Now our tenth anniversary, the seven of us bring samples and offerings collected from all over Scotland and further afield. Most of us are ex-rugby players, and it struck me that there were a number of similarities between whisky and rugby.
Here’s a very small sample:
William Grant Sherry Cask Reserve
Attractive but somewhat plodding dram that’s content in second gear.
Whyte and Mackay Special
If you’re looking for a big-flavoured dram and with something approaching a vicious left uppercut, this is a useful bottle to have on hand. Enormous complexity in the delivery, a veritable orgy of big, oily, juicy, murky flavours.
You cannot help but like this in the way you sometimes like rough sex, but if you’re looking for something to cuddle up to, to kiss you and gently caress your brow, then leave this one well alone.
Julian Savea, Waisake Naholo, Nemani Nadolo, Duane Vermeulen, Ma’a Nonu.
Liquid Sun Laphroaig
(Independent German bottlers have a huge supply of sulphur-ruined casks available and enthusiastically destroy beautiful young distillings.)
The sulphur dictates grimly. Technically dreadful. That’s my taste buds wrecked for the day and it’s only 9.42am.
Nic White yapping five minutes into every game. Like this whisky, why is he always so angry?
Berry Bros an Rudd Bowmore 2002
A sweet, seaweed earthiness, with vague hints of spices. More boo than peak.
Sonny Bill Williams this year – too quiet.
Don’t know what to say. Well I do really, but why bother.
Ben Tameifuna (vs Highlanders).
Scotch Malt Whisky Society Cask 10.74
Violently sugary yet entertaining. But something, I think due to its indolent posture, is naggingly second class about the whole affair.
Laphroaig aged 40 years
A malt that defies all logic and theory to be in this shape at this age. The Jane Fonda of whisky.

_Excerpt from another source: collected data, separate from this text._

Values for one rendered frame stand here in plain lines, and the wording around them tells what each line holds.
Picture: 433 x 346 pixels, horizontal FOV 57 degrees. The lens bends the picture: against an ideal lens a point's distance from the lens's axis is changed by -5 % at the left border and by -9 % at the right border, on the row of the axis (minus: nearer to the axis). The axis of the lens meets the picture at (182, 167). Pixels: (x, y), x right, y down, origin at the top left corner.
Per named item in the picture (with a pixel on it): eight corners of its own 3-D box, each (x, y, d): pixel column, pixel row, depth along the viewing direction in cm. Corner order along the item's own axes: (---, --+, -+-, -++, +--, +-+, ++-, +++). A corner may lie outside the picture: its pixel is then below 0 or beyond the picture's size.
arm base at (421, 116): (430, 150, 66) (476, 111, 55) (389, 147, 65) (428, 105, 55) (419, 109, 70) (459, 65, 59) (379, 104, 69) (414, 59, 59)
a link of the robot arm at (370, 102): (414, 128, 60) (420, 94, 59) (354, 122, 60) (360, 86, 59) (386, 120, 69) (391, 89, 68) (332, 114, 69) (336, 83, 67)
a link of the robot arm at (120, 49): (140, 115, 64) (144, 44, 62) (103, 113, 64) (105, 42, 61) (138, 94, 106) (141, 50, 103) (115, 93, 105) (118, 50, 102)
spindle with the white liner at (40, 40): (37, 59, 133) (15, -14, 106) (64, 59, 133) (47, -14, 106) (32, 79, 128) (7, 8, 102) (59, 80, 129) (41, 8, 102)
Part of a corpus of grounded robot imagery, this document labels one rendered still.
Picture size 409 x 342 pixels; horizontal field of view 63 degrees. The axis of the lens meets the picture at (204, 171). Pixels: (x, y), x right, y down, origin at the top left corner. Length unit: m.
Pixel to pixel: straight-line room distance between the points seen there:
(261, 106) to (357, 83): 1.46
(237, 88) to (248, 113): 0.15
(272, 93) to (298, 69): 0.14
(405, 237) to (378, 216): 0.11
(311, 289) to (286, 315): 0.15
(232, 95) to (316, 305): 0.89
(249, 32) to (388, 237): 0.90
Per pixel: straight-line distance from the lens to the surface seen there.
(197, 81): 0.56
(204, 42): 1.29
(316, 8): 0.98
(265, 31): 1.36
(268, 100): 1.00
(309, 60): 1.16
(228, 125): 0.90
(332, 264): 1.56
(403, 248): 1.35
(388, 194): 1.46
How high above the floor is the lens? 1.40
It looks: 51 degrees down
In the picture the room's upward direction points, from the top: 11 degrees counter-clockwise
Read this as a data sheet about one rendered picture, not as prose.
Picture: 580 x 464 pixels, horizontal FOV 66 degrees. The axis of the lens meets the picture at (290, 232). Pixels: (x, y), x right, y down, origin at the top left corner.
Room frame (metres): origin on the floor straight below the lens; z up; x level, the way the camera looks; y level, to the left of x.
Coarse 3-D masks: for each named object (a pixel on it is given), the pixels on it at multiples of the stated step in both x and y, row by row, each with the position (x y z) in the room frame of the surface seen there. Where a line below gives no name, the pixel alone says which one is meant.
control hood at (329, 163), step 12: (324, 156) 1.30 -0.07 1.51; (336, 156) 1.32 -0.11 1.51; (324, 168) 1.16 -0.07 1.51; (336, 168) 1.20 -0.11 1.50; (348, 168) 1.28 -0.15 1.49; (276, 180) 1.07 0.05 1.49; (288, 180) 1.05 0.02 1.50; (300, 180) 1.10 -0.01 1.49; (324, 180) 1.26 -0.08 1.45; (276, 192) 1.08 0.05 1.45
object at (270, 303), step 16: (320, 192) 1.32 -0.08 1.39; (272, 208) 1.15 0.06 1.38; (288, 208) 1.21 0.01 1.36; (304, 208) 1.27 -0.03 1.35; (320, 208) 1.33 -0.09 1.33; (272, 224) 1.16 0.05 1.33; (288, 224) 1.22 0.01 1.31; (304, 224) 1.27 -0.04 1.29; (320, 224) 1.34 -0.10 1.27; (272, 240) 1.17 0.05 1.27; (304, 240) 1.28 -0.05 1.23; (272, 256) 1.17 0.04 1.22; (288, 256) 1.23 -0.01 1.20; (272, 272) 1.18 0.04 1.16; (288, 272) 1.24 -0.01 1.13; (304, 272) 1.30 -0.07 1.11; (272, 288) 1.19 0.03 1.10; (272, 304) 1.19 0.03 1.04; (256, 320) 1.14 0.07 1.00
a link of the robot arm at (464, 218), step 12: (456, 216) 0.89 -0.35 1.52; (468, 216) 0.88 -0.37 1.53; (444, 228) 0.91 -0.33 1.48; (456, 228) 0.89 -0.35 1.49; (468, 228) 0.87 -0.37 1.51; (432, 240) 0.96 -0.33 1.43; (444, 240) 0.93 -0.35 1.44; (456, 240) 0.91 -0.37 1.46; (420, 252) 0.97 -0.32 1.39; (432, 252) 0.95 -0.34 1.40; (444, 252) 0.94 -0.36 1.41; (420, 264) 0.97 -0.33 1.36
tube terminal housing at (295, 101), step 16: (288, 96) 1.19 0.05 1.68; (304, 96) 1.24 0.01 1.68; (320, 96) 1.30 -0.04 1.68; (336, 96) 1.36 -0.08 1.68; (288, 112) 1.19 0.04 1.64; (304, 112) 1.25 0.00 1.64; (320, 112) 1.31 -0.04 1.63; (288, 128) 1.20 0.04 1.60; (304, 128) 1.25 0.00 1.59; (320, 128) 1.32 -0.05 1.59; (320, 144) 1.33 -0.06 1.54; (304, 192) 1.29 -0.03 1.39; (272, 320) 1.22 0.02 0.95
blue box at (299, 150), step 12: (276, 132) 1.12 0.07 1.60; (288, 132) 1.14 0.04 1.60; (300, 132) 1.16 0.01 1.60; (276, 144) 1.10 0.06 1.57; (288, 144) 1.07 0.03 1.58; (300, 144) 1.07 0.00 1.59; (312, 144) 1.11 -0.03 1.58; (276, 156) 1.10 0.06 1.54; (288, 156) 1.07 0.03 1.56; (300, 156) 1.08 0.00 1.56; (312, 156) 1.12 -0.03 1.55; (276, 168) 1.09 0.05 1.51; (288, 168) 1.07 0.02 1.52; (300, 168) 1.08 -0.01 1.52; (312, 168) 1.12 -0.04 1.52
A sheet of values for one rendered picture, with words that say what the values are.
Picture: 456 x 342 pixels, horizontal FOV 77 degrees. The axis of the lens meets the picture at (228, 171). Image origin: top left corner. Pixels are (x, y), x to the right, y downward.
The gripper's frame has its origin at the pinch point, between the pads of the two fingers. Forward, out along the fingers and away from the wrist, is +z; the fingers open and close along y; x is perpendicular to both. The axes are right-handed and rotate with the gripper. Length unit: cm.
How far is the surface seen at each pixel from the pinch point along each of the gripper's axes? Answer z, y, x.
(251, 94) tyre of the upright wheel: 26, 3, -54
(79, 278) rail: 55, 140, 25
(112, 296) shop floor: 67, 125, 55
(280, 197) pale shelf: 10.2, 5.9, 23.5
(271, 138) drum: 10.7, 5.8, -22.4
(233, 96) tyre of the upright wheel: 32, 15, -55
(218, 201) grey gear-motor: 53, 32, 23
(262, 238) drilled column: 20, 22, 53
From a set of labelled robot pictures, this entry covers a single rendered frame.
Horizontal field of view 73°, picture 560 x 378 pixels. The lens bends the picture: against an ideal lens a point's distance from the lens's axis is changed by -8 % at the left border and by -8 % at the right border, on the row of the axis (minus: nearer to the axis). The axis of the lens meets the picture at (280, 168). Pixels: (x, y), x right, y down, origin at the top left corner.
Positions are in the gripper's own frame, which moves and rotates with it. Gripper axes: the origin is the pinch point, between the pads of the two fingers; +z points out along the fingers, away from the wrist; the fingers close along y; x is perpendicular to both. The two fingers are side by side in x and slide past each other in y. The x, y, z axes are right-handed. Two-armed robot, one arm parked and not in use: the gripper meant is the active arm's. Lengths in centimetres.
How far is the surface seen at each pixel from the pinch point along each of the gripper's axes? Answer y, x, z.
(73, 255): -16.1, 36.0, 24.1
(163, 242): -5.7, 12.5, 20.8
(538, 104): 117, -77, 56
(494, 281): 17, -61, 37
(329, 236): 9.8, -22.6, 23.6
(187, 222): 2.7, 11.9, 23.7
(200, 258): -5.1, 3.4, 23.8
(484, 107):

Brad Thorn and/or Victor Matfield.
Massive yet tiny. Loud yet whispering. Seemingly ordinary from the bottle yet unforgivable. There is no masking genius and this Uigeadial is restrained and cerebral. The whisky of the year.
Johnny Walker Red
Like the Super Rugby side, you want a dram, and you have a go, but you know for sure you’re going to have a headache.
Anyway, that’s my brief offering from Islay.
(As an aside, haven’t you always found it amusing that semi-intelligent people turn into pompous morons when they review stuff – herbaceous, liquorish and so on.)